**TASK DIRECTIONS:**
The listing needs restating word for word.

**DATA BLOCK:**
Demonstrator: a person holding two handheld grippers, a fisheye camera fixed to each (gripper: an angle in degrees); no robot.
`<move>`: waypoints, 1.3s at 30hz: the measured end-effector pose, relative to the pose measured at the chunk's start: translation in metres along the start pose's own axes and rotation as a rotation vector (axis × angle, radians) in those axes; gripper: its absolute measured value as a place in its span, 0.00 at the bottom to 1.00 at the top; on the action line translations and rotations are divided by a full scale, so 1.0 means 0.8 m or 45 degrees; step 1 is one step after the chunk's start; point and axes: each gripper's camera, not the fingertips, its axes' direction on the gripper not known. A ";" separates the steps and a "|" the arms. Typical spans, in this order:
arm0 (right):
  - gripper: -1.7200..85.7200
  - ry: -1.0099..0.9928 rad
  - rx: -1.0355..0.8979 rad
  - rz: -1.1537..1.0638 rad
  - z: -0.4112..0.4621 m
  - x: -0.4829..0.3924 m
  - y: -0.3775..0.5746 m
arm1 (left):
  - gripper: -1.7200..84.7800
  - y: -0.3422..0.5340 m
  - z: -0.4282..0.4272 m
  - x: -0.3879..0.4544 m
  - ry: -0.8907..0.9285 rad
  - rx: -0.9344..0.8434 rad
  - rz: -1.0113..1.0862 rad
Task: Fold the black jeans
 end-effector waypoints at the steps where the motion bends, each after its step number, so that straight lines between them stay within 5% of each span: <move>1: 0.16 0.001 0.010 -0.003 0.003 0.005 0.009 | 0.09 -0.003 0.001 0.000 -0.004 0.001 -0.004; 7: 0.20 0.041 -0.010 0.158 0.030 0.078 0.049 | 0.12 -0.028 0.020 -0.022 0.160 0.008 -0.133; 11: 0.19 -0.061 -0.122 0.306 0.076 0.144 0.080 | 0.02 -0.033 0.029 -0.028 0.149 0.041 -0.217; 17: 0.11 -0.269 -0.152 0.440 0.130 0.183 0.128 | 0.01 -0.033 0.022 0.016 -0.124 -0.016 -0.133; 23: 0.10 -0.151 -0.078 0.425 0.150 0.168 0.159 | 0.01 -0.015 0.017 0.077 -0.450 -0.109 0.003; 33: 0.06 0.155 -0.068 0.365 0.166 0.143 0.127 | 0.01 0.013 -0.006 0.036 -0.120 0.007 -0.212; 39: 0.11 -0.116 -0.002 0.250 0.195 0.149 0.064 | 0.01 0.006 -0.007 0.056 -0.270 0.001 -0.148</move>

**TASK SOLUTION:**
Demonstrator: a person holding two handheld grippers, a fisheye camera fixed to each (gripper: an angle in degrees); no robot.
`<move>`: waypoints, 1.3s at 30hz: the measured end-effector pose, relative to the pose measured at the chunk's start: translation in metres along the start pose's own axes and rotation as a rotation vector (axis × angle, radians) in those axes; gripper: its absolute measured value as a place in its span, 0.00 at the bottom to 1.00 at the top; on the action line translations and rotations are divided by a full scale, so 1.0 means 0.8 m or 45 degrees; step 1 is one step after the chunk's start; point and axes: each gripper's camera, not the fingertips, its axes' direction on the gripper not known. A ";" separates the steps and a "|" the arms. Typical spans, in this order:
arm0 (right):
  - gripper: -1.7200..85.7200
  - ry: -1.0099..0.9928 rad
  - rx: -1.0355..0.8979 rad
  - rz: -1.1537..1.0638 rad
  - z: -0.4112..0.4621 m
  - x: -0.4829..0.3924 m
  - y: -0.3775..0.5746 m
arm1 (left):
  - gripper: -1.7200..84.7800
  - y: -0.3422..0.5340 m
  - z: -0.4282..0.4272 m
  - x: -0.3879..0.4544 m
  - ry: -0.8907..0.9285 rad
  - rx: -0.9344..0.8434 rad
  - rz: -1.0113..1.0862 rad
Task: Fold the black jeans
 end-effector waypoints at the steps where the motion bends, each after its step number, so that straight lines between them stay within 5% of each span: <move>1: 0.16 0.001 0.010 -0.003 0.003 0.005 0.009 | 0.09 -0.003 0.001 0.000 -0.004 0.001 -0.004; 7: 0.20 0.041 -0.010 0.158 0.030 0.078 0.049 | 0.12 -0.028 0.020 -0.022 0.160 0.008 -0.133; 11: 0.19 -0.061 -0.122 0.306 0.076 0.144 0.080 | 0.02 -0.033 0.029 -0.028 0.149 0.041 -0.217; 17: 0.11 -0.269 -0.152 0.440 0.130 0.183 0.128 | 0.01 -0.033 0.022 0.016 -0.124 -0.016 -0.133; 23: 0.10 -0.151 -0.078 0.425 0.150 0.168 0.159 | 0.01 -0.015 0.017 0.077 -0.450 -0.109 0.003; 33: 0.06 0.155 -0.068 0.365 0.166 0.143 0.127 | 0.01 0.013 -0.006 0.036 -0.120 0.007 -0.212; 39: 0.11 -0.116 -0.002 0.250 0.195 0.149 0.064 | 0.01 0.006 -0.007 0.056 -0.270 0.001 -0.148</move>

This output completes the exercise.